We took Gareth to see the paediatrician for his vaccinations yesterday. While waiting, I saw a free publication of a parenting magazine called “Positive Parenting” lying on the table. I was intrigued because the magazine focuses on child development and the optimisation of a child’s potential – two areas I’m intensely interested in. In that particular publication they had available, there was an article entitled “Brighter Brains with Breastfeeding”.
You may recall an earlier post I wrote about why breastfed babies are smarter which discusses the theory that it may not necessarily be the constituents of breast milk that promote brain development. It was theorised that it was the way in which breast-fed babies were handled compared to how bottled-fed babies were handled that made the difference in IQ points between breast-fed babies and bottle-fed babies.

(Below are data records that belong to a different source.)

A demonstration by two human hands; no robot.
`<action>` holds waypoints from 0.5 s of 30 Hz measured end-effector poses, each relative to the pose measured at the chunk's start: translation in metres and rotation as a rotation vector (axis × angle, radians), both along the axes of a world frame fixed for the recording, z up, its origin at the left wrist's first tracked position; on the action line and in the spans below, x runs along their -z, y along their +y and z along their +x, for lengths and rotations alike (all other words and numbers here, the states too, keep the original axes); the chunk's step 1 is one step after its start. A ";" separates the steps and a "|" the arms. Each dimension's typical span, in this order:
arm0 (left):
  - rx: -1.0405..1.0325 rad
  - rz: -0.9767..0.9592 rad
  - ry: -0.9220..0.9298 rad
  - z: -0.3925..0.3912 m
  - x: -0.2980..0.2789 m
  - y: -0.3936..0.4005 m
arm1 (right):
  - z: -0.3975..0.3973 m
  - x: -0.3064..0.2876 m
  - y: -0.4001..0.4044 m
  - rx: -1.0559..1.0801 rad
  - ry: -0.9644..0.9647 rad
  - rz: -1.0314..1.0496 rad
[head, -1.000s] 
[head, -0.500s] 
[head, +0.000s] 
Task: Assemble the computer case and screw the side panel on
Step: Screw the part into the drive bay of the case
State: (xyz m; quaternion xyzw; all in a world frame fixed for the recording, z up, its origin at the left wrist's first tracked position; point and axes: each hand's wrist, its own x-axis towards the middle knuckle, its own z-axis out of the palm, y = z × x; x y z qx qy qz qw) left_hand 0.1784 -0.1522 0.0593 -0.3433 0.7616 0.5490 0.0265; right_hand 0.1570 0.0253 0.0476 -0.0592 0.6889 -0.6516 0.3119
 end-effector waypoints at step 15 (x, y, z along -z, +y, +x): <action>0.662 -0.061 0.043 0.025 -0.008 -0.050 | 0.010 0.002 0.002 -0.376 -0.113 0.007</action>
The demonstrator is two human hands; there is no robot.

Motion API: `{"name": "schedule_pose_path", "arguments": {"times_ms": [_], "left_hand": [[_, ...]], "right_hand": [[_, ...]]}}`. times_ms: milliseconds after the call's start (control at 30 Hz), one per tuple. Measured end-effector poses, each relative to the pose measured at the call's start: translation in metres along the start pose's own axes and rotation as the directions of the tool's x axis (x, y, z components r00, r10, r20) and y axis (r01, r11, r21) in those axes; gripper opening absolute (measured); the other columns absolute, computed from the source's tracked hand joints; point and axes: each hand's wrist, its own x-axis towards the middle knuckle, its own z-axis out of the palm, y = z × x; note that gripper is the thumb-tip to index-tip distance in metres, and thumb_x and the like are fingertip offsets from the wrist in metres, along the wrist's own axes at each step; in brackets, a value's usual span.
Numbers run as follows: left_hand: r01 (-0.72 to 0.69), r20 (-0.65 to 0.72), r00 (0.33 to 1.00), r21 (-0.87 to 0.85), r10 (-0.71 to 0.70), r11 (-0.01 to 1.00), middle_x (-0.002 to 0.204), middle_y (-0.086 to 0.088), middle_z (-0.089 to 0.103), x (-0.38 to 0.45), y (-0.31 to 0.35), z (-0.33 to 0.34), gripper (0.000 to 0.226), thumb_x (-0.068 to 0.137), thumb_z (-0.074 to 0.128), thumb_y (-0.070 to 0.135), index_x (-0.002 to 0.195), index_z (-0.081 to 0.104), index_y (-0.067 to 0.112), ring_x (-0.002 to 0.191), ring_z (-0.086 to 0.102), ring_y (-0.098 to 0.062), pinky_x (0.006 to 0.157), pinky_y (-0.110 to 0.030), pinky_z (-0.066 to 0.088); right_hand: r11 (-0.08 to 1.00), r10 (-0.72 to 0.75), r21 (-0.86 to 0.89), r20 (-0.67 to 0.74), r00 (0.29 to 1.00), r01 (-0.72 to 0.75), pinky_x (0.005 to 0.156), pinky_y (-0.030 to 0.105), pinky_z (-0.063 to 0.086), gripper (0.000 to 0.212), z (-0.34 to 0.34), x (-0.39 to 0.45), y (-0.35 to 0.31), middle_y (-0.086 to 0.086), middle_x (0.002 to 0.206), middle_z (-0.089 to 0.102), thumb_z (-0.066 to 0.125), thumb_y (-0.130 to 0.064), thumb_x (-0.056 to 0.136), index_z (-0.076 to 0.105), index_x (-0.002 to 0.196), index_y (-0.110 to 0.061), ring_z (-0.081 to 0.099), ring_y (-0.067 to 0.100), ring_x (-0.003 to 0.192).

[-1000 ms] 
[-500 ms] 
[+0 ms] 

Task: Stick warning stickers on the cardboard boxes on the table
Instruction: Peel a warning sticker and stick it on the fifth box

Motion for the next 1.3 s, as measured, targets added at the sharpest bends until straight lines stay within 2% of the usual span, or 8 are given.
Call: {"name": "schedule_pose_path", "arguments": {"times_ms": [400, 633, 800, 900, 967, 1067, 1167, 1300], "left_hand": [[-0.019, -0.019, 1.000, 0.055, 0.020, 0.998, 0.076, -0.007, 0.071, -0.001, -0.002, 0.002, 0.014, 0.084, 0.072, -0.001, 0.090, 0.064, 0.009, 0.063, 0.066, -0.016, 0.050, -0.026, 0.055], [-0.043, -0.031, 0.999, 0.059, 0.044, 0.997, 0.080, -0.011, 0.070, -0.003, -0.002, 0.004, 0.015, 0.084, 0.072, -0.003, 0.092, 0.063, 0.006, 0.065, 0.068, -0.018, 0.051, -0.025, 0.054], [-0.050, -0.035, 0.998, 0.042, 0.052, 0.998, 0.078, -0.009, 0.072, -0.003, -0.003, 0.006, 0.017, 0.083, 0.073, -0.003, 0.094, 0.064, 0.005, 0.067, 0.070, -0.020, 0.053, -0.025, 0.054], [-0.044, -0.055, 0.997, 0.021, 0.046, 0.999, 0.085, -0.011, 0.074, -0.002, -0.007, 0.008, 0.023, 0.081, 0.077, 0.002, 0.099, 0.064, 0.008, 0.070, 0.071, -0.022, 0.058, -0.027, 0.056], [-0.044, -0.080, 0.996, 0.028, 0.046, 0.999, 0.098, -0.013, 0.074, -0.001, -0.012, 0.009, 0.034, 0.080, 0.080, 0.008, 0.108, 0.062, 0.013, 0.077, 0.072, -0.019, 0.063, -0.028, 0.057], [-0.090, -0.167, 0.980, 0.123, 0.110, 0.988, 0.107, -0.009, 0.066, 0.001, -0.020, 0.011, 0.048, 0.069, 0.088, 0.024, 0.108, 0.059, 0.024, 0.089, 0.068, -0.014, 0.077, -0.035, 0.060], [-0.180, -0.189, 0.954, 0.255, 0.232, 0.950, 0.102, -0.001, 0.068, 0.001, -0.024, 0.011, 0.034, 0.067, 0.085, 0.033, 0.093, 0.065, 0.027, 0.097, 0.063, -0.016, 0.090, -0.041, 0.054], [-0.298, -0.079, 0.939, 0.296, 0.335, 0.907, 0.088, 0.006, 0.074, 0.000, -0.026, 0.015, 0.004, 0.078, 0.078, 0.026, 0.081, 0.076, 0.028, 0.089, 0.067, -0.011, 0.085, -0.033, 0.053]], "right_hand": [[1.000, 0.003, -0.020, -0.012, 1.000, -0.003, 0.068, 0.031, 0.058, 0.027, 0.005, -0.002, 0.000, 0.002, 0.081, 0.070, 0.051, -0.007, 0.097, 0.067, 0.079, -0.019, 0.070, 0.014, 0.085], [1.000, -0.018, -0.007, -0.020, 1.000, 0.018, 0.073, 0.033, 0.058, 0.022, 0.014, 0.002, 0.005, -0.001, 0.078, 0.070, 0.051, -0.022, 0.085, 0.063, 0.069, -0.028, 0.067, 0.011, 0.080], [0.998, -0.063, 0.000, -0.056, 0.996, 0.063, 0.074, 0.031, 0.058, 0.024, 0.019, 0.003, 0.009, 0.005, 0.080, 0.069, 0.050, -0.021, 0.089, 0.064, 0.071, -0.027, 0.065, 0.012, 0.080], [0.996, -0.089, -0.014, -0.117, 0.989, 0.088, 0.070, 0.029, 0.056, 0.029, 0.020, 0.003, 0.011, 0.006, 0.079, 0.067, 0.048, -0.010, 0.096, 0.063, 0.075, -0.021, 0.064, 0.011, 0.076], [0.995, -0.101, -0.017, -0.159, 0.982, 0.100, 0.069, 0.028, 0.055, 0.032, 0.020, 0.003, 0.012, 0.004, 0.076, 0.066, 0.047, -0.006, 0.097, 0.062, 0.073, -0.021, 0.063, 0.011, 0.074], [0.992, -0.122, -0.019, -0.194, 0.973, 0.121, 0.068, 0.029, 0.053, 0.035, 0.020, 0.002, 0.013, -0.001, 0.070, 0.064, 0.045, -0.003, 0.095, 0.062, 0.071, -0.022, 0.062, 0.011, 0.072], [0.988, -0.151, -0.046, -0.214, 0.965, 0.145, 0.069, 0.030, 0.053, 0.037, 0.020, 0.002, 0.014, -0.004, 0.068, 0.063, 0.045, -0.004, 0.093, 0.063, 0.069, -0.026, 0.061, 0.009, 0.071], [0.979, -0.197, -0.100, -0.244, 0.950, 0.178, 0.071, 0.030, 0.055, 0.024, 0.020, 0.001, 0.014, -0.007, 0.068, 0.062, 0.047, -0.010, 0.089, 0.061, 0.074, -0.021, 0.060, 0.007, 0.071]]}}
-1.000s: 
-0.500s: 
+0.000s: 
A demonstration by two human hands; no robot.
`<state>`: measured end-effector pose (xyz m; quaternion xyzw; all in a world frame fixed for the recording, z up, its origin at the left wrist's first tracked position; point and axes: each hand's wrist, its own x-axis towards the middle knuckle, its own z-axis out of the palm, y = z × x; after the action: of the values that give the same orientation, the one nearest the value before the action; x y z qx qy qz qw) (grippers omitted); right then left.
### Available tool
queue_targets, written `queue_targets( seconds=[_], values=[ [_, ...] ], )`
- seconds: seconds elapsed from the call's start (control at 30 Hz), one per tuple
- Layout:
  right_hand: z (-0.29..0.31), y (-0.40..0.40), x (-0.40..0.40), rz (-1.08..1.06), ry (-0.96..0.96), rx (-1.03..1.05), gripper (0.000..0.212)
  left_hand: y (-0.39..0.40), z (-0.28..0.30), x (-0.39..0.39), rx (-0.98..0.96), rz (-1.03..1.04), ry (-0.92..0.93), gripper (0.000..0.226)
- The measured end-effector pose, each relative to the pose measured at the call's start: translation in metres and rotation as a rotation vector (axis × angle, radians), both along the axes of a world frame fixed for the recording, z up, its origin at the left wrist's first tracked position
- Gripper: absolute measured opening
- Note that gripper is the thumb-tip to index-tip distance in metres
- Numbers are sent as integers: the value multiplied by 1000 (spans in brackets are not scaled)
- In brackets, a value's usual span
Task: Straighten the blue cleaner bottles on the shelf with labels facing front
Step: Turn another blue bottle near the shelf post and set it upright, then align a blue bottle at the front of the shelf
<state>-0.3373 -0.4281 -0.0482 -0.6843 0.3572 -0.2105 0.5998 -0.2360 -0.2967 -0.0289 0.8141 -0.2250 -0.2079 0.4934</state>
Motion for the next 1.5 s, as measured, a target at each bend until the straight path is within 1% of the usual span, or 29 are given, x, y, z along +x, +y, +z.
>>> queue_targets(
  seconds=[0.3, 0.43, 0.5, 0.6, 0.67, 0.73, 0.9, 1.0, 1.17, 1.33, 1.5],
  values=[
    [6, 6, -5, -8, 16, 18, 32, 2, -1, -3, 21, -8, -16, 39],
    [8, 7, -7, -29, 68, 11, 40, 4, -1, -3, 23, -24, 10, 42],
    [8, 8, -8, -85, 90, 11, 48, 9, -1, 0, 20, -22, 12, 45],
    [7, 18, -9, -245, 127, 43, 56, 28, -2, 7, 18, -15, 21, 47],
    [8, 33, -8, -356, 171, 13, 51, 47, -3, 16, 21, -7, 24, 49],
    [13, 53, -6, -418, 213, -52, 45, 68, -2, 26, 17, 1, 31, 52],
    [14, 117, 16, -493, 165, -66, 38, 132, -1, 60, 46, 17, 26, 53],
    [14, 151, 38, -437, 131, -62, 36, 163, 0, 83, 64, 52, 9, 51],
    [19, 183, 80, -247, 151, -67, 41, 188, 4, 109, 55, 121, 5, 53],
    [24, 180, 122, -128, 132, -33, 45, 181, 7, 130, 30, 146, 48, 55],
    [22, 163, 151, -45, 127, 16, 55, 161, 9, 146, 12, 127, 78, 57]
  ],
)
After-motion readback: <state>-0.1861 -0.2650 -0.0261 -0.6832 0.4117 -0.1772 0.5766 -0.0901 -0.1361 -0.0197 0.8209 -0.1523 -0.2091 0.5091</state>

The article in Positive Parenting, however, begs to differ. They talk about the vital nutrients in breast milk that are essential for brain development:
- breast milk contains greater levels of essential polyunsaturated fatty acids – DHA (docosahexaenoic acid) and AA (arachidonic acid) – which have a significant role in brain development. They are important for synaptogenesis (forming of connections between brain cells), membrane function (the function of brain cell walls) and myelination (a process that speeds up communication between brain cells).
- breast milk contains high concentrations of cholesterol which facilitates myelinisation of the central nervous system.
- breast milk also contains high concentrations of taurine, an important amino acid that cannot be made by the baby’s body. Taurine is required in the development of brain tissue. It is vital for the synthesis and release of neurotransmitters in the brain.
Breastfeeding also indirectly promotes development by enabling better visual development which is important for visual activity, leading to reading and learning readiness. Breastfeeding also protects babies from illnesses that can cause malnutrition, learning and hearing difficulties.
Though the jury might still be out on why breastfed babies are smarter, the main fact still remains: breastfed babies are smarter. And until science is able to irrefutably conclude the true reasons as to why that is so, the best thing to do is to breastfeed our babies.